Hack an iPhone and win $1 million is Apple's latest offer

California-based firm expands programme where researchers and developers can get rewarded for finding security weaknesses in its systems

epa07764499 A view of the new Apple story building in Aventura Mall, Aventura, Florida, USA, 09 August, 2019, where the Apple augmented reality (AR) experiences in Florida was launched.  EPA/CRISTOBAL HERRERA
Powered by automated translation

Apple will pay a reward of $1 million (Dh3.7m) to any hacker who can remotely gain full control of an iPhone without the knowledge of its owner.

The company is expanding its "bug bounty" programme - launched in 2016 and which earmarked as much as $200,000 in reward money for uncovering security issues - across all its platforms including iCloud, watchOS, iPadOS and macOS. Finding other weaknesses of the iPhone rather than a full hack can fetch rewards of up to $500,000.
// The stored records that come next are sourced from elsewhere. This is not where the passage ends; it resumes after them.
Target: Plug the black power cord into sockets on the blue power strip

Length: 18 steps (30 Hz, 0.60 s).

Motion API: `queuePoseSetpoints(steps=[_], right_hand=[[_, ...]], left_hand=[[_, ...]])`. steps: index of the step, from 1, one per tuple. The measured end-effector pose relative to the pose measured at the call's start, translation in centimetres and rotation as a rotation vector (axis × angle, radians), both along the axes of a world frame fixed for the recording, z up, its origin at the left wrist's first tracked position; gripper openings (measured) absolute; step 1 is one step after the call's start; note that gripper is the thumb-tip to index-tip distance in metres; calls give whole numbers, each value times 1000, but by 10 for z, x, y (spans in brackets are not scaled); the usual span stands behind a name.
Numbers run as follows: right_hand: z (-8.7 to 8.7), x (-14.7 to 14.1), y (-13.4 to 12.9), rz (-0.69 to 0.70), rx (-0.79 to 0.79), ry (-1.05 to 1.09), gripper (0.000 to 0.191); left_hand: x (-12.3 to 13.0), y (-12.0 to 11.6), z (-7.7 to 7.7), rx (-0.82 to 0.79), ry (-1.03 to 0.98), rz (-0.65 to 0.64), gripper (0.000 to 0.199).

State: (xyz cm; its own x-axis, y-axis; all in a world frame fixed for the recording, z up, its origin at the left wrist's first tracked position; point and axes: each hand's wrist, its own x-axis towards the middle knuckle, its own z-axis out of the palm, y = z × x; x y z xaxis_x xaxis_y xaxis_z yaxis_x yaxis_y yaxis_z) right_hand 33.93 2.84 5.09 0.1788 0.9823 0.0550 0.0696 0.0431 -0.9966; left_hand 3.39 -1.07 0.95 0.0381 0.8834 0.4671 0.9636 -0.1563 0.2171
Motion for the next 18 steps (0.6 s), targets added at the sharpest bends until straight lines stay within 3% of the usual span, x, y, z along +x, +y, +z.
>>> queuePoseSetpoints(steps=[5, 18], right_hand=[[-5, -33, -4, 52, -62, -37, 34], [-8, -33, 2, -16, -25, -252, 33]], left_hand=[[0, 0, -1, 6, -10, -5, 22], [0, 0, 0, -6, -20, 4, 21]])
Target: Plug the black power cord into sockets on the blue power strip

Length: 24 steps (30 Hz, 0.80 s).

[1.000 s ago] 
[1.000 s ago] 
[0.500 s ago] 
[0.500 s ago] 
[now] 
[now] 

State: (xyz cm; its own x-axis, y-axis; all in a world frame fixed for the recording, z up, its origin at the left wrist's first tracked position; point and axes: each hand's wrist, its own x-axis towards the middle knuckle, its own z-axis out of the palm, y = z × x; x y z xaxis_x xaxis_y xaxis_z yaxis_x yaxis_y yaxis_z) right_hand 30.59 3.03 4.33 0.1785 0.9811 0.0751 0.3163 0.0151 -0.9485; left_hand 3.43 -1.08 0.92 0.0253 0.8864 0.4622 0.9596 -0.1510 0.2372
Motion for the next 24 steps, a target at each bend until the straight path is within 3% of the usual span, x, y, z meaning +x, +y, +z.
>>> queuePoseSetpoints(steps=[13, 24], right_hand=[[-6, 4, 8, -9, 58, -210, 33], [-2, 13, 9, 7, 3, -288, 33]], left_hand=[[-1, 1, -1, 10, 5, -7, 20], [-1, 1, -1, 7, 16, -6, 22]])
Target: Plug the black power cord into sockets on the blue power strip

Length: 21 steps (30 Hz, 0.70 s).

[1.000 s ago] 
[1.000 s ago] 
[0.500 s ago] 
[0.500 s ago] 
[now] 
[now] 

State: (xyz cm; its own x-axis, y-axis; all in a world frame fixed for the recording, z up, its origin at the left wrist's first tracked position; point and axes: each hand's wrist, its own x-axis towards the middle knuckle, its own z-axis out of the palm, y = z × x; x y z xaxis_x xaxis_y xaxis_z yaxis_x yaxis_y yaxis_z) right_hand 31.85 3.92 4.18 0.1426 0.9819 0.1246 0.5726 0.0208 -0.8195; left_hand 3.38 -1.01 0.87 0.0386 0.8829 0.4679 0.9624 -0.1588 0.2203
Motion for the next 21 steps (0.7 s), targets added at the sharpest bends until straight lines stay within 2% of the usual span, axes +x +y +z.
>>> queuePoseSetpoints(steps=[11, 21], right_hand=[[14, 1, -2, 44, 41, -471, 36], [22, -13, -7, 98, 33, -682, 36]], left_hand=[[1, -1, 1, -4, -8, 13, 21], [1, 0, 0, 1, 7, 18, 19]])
“This is an unprecedented fully Apple supported iOS security research platform,” said Ivan Krstic, Apple’s head of security, while announcing the revamped bug bounty plan at the Black Hat hackers conference in Las Vegas last week.

Starting next month, anyone can participate in the programme that was previously by Apple invite only.

The company is also planning to supply special iPhones to qualified hackers and security researchers next year to detect and report bugs. These devices will come with special features and debugging capabilities to make it easier for researchers to identify flaws in new systems before their market launch.

While these special iPhones will offer security researchers a deeper insight in the technical make-up of the devices, they won’t have the same level of access that internal Apple developers and the company’s security team have.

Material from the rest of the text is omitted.